__COLLECTED DATA__
****
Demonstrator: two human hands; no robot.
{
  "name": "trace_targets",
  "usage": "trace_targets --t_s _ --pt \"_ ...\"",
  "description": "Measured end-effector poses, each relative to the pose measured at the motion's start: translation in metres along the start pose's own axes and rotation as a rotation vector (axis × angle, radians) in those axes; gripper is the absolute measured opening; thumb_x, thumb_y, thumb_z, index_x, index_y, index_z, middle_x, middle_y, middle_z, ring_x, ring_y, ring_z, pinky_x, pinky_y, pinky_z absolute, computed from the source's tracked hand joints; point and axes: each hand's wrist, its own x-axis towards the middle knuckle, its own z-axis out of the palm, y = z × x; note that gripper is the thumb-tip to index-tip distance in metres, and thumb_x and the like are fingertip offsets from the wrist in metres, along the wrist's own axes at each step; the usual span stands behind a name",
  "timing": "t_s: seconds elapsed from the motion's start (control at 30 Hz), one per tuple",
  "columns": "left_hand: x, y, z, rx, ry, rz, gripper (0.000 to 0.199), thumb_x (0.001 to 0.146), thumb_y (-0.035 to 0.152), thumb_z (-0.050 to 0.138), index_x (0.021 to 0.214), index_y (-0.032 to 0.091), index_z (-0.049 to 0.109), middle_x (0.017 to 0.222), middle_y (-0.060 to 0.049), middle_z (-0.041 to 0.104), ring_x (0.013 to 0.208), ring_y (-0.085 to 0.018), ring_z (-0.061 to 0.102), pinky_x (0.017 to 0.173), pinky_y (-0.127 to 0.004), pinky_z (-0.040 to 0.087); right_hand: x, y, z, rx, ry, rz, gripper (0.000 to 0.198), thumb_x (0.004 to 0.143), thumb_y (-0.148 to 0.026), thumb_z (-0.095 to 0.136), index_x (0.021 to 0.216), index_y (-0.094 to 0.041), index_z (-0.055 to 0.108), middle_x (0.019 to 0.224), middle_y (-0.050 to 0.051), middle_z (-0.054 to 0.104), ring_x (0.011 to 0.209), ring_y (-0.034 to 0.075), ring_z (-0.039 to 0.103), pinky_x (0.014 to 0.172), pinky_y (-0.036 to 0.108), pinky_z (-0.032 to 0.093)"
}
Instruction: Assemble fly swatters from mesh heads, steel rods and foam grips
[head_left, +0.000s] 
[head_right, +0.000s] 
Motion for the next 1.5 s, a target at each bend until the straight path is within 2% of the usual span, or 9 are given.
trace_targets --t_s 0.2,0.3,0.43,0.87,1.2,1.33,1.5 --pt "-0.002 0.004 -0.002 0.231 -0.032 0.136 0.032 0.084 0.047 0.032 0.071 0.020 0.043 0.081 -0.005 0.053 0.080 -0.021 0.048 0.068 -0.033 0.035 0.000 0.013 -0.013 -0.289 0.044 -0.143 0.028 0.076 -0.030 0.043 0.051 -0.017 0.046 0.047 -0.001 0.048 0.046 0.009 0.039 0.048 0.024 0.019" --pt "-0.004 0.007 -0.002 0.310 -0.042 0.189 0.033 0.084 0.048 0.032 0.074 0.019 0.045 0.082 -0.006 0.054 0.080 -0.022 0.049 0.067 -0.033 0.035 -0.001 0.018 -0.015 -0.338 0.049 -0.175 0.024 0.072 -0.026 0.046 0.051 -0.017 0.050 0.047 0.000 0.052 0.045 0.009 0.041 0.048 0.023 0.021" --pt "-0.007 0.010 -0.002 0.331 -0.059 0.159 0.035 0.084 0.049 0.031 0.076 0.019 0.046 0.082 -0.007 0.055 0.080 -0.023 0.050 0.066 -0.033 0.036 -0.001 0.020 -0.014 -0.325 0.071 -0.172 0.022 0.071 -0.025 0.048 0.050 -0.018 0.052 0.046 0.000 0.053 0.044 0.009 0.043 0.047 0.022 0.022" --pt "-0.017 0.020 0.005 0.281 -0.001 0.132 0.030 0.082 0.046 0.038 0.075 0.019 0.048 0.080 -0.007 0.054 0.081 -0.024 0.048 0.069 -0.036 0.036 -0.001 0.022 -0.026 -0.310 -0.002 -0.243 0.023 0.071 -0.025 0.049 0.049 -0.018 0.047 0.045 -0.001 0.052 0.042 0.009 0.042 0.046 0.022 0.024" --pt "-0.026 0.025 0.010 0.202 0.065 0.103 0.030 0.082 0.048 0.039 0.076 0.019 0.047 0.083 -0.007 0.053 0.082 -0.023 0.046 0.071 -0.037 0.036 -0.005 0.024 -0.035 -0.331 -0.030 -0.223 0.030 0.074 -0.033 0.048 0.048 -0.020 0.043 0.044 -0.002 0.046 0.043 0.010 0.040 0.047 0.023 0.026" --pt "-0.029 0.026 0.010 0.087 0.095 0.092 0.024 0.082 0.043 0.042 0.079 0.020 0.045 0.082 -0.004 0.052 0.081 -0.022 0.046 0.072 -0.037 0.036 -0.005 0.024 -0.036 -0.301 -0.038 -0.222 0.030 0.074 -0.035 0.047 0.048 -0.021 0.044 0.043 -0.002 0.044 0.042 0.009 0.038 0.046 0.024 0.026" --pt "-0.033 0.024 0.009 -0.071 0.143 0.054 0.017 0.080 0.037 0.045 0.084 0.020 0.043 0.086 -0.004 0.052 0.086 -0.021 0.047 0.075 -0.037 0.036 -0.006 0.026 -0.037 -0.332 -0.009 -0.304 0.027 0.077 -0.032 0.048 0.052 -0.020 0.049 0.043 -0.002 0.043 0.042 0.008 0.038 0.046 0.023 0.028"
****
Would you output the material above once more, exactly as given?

__RESPONSE TO THIS EXERCISE__
Demonstrator: two human hands; no robot.
{
  "name": "trace_targets",
  "usage": "trace_targets --t_s _ --pt \"_ ...\"",
  "description": "Measured end-effector poses, each relative to the pose measured at the motion's start: translation in metres along the start pose's own axes and rotation as a rotation vector (axis × angle, radians) in those axes; gripper is the absolute measured opening; thumb_x, thumb_y, thumb_z, index_x, index_y, index_z, middle_x, middle_y, middle_z, ring_x, ring_y, ring_z, pinky_x, pinky_y, pinky_z absolute, computed from the source's tracked hand joints; point and axes: each hand's wrist, its own x-axis towards the middle knuckle, its own z-axis out of the palm, y = z × x; note that gripper is the thumb-tip to index-tip distance in metres, and thumb_x and the like are fingertip offsets from the wrist in metres, along the wrist's own axes at each step; the usual span stands behind a name",
  "timing": "t_s: seconds elapsed from the motion's start (control at 30 Hz), one per tuple",
  "columns": "left_hand: x, y, z, rx, ry, rz, gripper (0.000 to 0.199), thumb_x (0.001 to 0.146), thumb_y (-0.035 to 0.152), thumb_z (-0.050 to 0.138), index_x (0.021 to 0.214), index_y (-0.032 to 0.091), index_z (-0.049 to 0.109), middle_x (0.017 to 0.222), middle_y (-0.060 to 0.049), middle_z (-0.041 to 0.104), ring_x (0.013 to 0.208), ring_y (-0.085 to 0.018), ring_z (-0.061 to 0.102), pinky_x (0.017 to 0.173), pinky_y (-0.127 to 0.004), pinky_z (-0.040 to 0.087); right_hand: x, y, z, rx, ry, rz, gripper (0.000 to 0.198), thumb_x (0.004 to 0.143), thumb_y (-0.148 to 0.026), thumb_z (-0.095 to 0.136), index_x (0.021 to 0.216), index_y (-0.094 to 0.041), index_z (-0.055 to 0.108), middle_x (0.019 to 0.224), middle_y (-0.050 to 0.051), middle_z (-0.054 to 0.104), ring_x (0.011 to 0.209), ring_y (-0.034 to 0.075), ring_z (-0.039 to 0.103), pinky_x (0.014 to 0.172), pinky_y (-0.036 to 0.108), pinky_z (-0.032 to 0.093)"
}
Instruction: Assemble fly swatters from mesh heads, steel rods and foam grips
[head_left, +0.000s] 
[head_right, +0.000s] 
Motion for the next 1.5 s, a target at each bend until the straight path is within 2% of the usual span, or 9 are given.
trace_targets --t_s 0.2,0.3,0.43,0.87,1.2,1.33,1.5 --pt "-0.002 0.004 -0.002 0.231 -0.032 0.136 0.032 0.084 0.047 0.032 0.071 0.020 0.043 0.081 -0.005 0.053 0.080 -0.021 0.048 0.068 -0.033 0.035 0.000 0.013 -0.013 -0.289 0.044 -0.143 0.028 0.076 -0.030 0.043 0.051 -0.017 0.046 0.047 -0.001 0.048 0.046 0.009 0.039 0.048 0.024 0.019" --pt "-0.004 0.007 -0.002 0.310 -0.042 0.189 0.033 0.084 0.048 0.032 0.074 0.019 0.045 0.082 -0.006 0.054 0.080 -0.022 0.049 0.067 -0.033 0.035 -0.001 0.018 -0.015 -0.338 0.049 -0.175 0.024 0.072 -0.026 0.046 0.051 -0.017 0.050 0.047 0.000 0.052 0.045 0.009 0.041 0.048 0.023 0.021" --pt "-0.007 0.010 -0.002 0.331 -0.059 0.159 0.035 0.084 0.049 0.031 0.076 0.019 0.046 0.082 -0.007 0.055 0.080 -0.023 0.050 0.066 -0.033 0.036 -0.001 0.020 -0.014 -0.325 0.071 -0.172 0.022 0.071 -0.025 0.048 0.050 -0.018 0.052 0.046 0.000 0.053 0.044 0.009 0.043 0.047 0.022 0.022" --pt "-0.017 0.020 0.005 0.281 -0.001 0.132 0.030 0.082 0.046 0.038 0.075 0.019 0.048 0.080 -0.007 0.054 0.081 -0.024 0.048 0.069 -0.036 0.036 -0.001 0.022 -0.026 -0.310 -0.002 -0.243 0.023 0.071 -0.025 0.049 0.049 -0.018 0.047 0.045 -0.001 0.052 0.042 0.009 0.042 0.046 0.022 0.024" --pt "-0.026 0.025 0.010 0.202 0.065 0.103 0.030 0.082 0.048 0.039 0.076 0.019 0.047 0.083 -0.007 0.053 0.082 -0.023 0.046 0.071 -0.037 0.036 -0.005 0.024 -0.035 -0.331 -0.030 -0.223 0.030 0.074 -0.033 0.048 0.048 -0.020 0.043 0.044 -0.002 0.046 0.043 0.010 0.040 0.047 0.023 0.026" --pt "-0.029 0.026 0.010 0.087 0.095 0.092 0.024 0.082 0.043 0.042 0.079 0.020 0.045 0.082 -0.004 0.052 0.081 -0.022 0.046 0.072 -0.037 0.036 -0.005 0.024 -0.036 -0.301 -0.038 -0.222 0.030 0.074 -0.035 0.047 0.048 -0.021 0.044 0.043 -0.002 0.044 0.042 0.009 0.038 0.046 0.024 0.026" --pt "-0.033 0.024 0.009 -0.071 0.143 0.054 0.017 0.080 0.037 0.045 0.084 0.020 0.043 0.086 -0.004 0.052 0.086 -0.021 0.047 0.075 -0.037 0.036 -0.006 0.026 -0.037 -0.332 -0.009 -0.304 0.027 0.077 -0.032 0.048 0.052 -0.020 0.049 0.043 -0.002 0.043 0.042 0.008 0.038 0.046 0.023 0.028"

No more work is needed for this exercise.